(Stored entries)
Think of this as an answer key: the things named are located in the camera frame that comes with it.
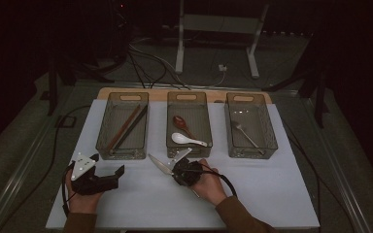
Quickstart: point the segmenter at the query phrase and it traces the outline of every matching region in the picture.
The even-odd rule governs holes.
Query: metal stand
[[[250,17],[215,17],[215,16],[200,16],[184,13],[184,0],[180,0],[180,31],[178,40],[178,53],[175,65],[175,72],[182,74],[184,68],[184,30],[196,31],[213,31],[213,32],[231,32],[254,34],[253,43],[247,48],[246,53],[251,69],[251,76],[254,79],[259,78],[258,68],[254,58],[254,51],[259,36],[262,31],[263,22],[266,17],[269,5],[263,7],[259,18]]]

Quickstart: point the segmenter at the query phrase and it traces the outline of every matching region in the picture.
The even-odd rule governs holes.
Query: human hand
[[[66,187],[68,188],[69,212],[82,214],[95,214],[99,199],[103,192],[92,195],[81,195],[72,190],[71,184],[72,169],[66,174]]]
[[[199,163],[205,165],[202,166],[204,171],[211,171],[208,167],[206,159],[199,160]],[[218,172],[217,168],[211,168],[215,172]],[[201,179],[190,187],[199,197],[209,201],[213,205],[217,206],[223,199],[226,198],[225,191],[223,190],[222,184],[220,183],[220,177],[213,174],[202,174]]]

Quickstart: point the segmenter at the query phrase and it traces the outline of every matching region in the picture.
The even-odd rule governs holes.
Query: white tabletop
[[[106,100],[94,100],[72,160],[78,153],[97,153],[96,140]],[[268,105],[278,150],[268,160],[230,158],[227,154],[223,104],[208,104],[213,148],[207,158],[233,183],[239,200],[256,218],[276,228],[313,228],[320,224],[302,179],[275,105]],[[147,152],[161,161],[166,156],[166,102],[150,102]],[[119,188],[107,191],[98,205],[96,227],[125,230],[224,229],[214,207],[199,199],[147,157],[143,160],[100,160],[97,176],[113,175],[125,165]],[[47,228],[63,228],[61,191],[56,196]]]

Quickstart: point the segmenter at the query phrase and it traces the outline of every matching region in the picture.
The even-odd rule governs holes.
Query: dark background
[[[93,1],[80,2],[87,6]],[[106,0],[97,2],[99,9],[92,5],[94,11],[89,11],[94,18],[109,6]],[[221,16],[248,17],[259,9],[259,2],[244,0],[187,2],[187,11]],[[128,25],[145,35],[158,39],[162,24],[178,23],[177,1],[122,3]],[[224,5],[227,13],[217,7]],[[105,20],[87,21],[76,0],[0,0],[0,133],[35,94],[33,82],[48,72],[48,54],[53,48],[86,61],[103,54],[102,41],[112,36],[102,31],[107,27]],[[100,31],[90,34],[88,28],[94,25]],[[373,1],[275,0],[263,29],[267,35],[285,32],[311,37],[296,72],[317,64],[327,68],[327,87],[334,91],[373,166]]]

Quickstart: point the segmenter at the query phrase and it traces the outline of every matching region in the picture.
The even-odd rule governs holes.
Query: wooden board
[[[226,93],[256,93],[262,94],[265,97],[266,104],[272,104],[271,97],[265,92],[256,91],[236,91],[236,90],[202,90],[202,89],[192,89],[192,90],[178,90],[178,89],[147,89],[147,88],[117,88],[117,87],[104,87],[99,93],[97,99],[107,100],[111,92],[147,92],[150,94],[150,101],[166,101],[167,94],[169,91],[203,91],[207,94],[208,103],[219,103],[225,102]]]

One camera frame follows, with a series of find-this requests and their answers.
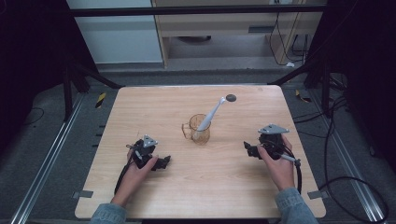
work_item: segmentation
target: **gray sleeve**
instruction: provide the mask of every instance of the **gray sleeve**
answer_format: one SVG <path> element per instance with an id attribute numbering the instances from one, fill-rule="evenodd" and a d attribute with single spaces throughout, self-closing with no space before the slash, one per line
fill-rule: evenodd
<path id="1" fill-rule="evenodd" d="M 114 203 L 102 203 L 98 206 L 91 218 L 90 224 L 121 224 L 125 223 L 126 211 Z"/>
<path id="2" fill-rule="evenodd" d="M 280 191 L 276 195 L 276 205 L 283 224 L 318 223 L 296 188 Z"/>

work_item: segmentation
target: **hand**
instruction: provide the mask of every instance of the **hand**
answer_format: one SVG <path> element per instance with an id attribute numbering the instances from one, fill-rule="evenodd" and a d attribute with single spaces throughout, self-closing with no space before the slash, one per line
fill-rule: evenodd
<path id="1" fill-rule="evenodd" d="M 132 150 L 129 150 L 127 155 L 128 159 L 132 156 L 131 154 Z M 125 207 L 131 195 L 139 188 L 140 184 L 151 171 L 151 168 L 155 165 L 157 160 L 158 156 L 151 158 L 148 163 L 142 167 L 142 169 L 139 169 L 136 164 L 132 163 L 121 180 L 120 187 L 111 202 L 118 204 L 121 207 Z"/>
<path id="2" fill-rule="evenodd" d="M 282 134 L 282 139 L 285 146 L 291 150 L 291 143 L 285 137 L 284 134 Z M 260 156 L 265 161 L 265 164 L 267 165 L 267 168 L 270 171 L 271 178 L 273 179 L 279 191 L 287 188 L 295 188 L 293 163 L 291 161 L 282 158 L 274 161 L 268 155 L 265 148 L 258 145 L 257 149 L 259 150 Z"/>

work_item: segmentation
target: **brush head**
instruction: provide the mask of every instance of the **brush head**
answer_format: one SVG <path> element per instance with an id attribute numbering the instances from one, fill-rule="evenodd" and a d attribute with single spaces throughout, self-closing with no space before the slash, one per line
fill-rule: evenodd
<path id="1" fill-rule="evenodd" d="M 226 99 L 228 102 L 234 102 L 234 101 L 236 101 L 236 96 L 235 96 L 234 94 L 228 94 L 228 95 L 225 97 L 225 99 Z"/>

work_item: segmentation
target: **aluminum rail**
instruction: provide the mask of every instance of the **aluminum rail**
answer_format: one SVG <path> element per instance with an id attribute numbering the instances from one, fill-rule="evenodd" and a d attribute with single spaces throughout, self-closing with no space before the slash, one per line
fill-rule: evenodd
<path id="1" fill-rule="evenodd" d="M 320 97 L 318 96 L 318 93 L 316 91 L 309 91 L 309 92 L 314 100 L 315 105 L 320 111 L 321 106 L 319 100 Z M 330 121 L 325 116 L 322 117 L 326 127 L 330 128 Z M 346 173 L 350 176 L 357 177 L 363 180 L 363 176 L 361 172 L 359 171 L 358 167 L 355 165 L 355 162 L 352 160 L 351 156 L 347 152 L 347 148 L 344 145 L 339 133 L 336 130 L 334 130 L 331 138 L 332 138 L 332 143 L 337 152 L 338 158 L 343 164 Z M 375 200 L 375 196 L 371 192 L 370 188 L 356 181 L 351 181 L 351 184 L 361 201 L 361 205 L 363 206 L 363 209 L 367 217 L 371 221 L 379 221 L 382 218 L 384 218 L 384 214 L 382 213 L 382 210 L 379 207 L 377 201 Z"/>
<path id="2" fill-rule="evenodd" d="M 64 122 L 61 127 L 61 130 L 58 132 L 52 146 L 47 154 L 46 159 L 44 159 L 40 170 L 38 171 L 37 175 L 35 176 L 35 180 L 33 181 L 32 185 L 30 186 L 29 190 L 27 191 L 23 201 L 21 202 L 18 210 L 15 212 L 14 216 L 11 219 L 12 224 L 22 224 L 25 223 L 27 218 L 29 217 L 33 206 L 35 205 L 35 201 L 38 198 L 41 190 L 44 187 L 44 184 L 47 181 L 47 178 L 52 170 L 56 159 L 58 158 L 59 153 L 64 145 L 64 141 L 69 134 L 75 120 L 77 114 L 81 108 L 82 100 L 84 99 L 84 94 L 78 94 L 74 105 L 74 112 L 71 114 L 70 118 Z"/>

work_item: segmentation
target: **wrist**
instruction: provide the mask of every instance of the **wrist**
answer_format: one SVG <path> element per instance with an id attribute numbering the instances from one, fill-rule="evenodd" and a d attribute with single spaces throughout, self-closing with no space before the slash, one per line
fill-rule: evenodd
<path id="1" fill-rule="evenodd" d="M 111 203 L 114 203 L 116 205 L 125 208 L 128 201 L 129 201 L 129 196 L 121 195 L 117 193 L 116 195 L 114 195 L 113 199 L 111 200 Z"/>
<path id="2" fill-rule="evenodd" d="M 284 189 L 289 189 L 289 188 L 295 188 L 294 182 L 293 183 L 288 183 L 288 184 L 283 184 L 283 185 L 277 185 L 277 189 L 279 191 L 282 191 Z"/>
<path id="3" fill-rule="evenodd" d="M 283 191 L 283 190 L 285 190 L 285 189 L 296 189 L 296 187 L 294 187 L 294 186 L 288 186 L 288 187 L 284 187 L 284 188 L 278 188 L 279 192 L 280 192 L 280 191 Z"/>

--

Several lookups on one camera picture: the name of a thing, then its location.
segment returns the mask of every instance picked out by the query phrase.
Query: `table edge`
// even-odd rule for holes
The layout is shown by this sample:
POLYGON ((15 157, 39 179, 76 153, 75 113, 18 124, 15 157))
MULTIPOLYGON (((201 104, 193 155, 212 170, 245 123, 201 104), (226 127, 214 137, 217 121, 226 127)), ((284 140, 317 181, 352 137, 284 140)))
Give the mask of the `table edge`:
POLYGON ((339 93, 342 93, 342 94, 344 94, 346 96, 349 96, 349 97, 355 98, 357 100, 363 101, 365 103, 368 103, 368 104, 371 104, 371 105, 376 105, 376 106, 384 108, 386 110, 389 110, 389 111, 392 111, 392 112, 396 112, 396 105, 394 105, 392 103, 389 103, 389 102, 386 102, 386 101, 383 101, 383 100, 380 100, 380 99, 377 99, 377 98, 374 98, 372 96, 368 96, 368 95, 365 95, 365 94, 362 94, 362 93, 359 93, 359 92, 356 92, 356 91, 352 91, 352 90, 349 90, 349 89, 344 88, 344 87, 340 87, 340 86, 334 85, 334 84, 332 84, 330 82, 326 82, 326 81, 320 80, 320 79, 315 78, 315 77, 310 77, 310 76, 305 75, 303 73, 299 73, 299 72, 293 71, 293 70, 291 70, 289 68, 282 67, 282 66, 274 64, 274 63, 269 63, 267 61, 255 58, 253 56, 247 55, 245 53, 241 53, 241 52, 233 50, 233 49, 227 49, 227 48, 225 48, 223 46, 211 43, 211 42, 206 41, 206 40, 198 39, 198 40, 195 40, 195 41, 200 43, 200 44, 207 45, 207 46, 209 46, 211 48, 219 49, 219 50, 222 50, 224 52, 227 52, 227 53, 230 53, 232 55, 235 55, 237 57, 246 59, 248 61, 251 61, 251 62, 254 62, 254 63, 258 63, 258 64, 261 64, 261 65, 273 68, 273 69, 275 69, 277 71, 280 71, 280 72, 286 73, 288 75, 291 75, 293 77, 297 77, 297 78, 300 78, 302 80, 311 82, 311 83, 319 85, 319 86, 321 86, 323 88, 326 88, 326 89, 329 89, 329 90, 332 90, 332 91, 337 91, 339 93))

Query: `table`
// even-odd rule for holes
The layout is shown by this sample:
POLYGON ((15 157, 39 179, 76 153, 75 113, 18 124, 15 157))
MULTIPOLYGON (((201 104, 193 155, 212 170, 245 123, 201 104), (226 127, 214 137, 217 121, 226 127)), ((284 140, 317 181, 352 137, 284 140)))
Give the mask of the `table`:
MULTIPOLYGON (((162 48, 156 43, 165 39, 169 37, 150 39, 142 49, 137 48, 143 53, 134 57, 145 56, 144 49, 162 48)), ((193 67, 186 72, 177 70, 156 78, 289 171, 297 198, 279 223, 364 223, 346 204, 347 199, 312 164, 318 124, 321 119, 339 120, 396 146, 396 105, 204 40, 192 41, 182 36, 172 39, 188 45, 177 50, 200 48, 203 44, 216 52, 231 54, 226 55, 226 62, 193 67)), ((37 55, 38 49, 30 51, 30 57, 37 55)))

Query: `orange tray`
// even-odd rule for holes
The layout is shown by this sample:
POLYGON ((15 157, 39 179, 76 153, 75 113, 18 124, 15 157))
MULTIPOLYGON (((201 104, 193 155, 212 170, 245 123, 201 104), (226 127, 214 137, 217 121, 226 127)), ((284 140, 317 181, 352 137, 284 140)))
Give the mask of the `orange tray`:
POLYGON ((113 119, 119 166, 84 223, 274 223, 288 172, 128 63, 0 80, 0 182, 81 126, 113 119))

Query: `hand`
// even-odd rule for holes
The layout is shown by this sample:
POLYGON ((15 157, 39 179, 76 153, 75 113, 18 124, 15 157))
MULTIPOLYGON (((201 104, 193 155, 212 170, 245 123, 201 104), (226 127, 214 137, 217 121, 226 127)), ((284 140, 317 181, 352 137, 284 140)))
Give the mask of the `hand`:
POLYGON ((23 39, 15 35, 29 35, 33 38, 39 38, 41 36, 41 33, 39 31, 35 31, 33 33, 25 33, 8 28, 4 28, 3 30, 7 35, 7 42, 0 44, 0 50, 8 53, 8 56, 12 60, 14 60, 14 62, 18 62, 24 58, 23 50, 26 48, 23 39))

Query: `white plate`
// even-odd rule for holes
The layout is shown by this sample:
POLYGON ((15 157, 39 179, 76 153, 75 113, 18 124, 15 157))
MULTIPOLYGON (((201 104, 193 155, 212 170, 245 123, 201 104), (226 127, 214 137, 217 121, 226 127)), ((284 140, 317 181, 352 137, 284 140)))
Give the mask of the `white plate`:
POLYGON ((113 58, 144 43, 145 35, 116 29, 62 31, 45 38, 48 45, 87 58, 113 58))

* _Exercise requirements_
Filter the records for lines holding the string "aluminum". Copy each one.

* _Worked solution_
target: **aluminum rail**
instruction: provide the mask of every instance of the **aluminum rail**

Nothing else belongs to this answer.